START Records shown

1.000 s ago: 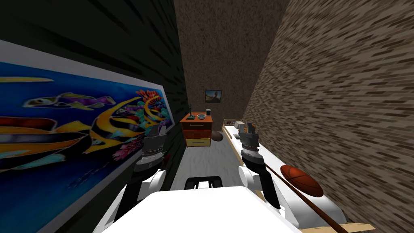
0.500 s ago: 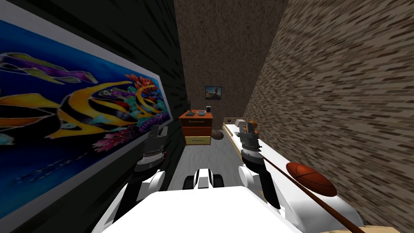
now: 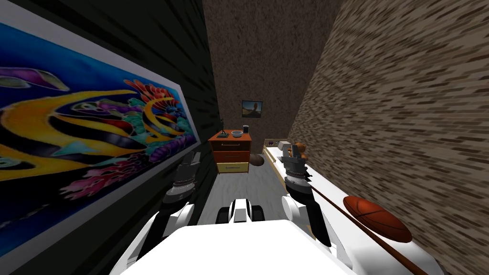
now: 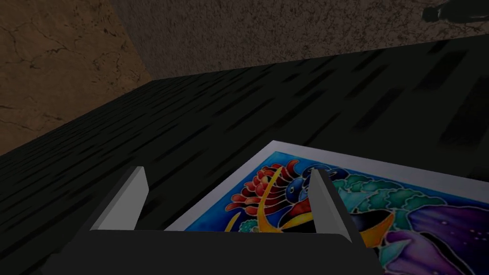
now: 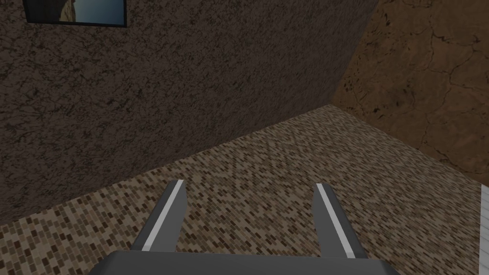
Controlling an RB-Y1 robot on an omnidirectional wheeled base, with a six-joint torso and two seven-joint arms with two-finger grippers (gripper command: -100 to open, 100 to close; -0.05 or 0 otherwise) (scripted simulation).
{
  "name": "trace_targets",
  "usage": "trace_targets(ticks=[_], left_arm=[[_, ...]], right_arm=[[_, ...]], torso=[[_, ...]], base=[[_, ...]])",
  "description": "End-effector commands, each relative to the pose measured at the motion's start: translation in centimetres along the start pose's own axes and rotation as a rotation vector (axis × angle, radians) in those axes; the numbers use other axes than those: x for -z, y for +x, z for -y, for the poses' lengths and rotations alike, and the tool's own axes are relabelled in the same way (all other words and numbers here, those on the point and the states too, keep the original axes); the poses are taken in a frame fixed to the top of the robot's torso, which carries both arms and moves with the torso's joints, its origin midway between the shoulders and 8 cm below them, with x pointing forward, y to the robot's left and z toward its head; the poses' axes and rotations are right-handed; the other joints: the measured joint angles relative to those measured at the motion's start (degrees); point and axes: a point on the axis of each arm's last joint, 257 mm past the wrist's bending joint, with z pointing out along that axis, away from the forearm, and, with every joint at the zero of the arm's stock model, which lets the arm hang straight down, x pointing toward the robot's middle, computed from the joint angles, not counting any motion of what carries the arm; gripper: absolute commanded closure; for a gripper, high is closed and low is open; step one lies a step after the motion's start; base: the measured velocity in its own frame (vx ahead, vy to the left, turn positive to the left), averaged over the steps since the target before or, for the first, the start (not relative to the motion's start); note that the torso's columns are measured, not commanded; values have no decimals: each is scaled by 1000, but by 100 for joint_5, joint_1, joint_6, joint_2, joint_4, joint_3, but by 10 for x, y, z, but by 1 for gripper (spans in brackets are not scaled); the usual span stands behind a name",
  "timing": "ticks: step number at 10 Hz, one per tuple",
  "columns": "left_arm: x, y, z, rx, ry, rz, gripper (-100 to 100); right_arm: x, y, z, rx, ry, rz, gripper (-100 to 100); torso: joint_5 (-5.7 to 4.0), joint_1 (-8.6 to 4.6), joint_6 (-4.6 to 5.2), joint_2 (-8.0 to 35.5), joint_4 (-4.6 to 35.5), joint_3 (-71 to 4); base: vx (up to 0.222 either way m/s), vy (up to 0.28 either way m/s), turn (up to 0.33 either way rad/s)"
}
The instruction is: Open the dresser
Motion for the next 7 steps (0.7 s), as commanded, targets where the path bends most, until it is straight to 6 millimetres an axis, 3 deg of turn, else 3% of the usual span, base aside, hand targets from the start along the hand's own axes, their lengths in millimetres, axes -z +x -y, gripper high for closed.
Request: trace_targets(ticks=[1, 7], left_arm=[[13, 3, -16, -31, -4, -23, -100], [41, 7, -44, -80, -18, -45, -100]], right_arm=[[0, 0, 0, 0, 0, 0, 0], [0, 0, 0, 0, 0, 0, 0]], torso=[[0, 0, 0, -1, 0, 0], [-1, -4, 0, 3, 1, 2]], base=[[145, 4, -28], [127, -3, -25]])
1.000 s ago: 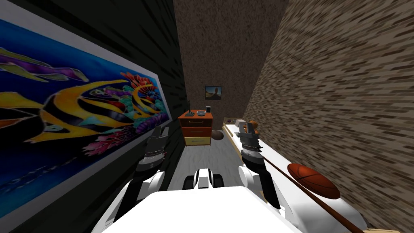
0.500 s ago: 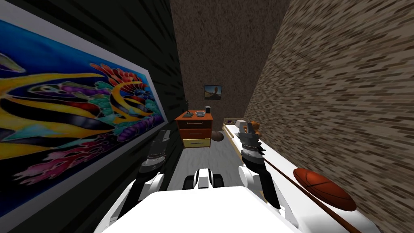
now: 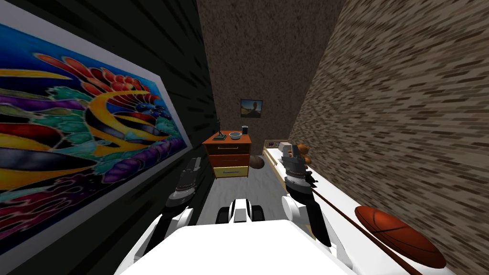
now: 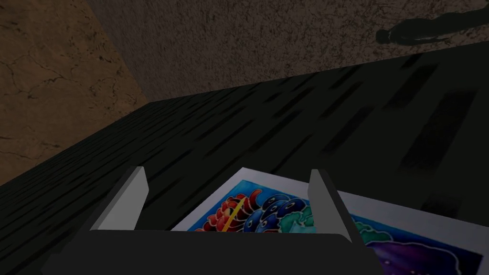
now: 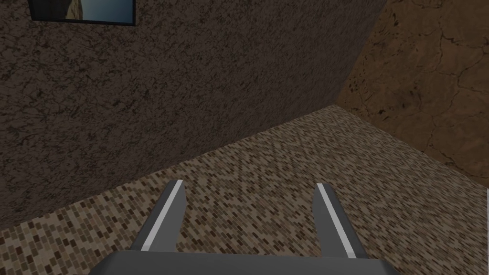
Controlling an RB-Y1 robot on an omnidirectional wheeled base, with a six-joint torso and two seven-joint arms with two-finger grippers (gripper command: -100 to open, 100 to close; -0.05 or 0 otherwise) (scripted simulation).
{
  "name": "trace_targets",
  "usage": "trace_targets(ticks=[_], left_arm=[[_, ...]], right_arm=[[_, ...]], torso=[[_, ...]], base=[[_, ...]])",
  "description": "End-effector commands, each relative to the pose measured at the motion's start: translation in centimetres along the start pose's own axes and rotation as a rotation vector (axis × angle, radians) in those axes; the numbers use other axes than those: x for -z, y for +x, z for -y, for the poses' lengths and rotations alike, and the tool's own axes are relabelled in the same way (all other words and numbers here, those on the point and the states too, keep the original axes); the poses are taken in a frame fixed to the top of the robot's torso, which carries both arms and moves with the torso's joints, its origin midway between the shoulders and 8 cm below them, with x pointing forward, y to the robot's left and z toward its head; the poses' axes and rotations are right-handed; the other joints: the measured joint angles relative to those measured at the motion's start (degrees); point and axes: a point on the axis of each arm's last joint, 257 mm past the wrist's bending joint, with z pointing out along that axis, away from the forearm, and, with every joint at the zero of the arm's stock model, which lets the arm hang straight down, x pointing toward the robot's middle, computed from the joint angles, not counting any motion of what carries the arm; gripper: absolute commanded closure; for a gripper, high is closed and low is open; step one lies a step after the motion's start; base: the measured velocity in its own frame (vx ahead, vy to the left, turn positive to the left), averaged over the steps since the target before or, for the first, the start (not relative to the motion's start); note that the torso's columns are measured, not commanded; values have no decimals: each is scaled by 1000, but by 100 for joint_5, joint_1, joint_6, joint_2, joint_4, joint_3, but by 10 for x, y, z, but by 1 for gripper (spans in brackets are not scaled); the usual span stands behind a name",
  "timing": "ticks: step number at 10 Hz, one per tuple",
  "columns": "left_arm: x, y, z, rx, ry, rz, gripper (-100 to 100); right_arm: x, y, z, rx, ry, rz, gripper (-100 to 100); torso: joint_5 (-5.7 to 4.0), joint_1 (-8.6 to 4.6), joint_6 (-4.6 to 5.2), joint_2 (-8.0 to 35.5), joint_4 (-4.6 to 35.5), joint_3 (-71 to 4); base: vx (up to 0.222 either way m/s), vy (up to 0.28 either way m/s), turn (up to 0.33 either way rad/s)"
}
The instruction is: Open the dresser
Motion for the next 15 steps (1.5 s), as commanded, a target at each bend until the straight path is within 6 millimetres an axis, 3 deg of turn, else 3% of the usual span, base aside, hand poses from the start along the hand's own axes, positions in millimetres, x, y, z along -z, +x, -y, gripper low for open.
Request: trace_targets(ticks=[1, 15], left_arm=[[14, 4, -11, -21, -4, -7, -100], [85, 17, -61, -101, -46, -44, -100]], right_arm=[[0, 0, 0, 0, 0, 0, 0], [0, 0, 0, 0, 0, 0, 0]], torso=[[1, 6, 0, 5, 1, 2], [1, 4, 0, 10, 2, 5]], base=[[102, 9, -22], [114, 1, -12]])
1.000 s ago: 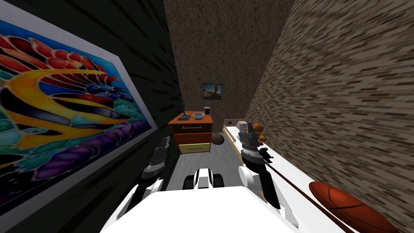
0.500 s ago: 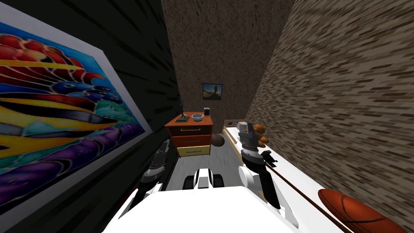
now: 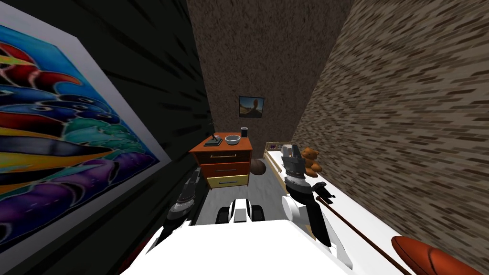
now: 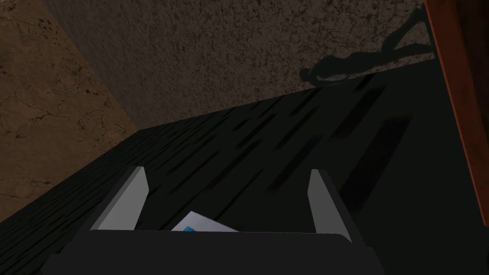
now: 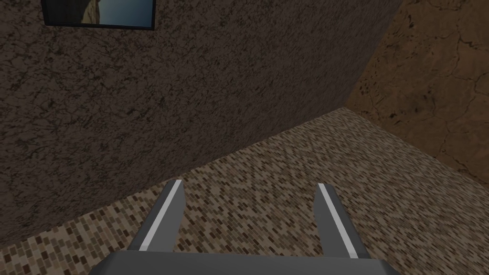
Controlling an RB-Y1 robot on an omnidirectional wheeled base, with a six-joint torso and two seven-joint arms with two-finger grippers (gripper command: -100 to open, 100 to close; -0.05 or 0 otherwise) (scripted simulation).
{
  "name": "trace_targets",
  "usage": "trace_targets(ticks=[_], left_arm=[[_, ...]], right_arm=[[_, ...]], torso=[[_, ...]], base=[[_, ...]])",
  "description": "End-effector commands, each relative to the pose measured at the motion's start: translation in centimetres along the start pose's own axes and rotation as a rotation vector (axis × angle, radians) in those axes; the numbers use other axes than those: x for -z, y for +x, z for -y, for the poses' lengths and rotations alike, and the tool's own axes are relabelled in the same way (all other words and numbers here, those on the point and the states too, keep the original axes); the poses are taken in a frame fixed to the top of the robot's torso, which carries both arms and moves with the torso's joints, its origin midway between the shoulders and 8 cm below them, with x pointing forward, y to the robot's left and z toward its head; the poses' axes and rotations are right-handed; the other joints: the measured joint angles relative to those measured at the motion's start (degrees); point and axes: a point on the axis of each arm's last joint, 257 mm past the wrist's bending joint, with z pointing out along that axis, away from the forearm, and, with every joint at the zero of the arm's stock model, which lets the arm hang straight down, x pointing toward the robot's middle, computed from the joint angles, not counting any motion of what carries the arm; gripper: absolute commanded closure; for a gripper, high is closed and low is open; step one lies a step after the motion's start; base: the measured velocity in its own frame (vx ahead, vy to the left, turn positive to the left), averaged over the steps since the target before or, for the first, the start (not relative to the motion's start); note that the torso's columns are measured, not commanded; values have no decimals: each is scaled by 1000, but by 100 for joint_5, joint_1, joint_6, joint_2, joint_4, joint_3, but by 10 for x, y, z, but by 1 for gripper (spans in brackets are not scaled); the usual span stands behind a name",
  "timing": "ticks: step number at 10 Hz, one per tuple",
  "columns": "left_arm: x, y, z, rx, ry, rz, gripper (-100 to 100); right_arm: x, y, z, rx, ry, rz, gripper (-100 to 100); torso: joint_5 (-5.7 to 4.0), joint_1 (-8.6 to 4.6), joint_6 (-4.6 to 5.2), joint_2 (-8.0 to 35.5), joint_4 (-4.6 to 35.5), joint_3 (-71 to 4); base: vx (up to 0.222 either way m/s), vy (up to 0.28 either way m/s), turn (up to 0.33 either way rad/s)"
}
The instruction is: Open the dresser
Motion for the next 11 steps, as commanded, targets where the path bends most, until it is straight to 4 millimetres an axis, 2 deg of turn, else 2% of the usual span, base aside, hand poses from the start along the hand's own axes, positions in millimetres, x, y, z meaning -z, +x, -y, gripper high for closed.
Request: trace_targets(ticks=[1, 11], left_arm=[[13, 3, -10, -8, -15, -9, -100], [66, 23, -36, -22, -59, -47, -100]], right_arm=[[0, 0, 0, 0, 0, 0, 0], [0, 0, 0, 0, 0, 0, 0]], torso=[[-1, -3, 0, -11, -3, -6], [0, -1, 0, -10, -2, -5]], base=[[95, -3, 0], [102, -2, 5]])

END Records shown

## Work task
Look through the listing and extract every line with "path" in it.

## Response for this exercise
Motion for the next 7 steps (0.7 s), as commanded, targets where the path bends most, until it is straight to 6 millimetres an axis, 3 deg of turn, else 3% of the usual span, base aside, hand targets from the start along the hand's own axes, their lengths in millimetres, axes -z +x -y, gripper high for closed.
Motion for the next 15 steps (1.5 s), as commanded, a target at each bend until the straight path is within 6 millimetres an axis, 3 deg of turn, else 3% of the usual span, base aside, hand poses from the start along the hand's own axes, positions in millimetres, x, y, z along -z, +x, -y, gripper low for open.
Motion for the next 11 steps, as commanded, targets where the path bends most, until it is straight to 4 millimetres an axis, 2 deg of turn, else 2% of the usual span, base aside, hand poses from the start along the hand's own axes, positions in millimetres, x, y, z meaning -z, +x, -y, gripper high for closed.

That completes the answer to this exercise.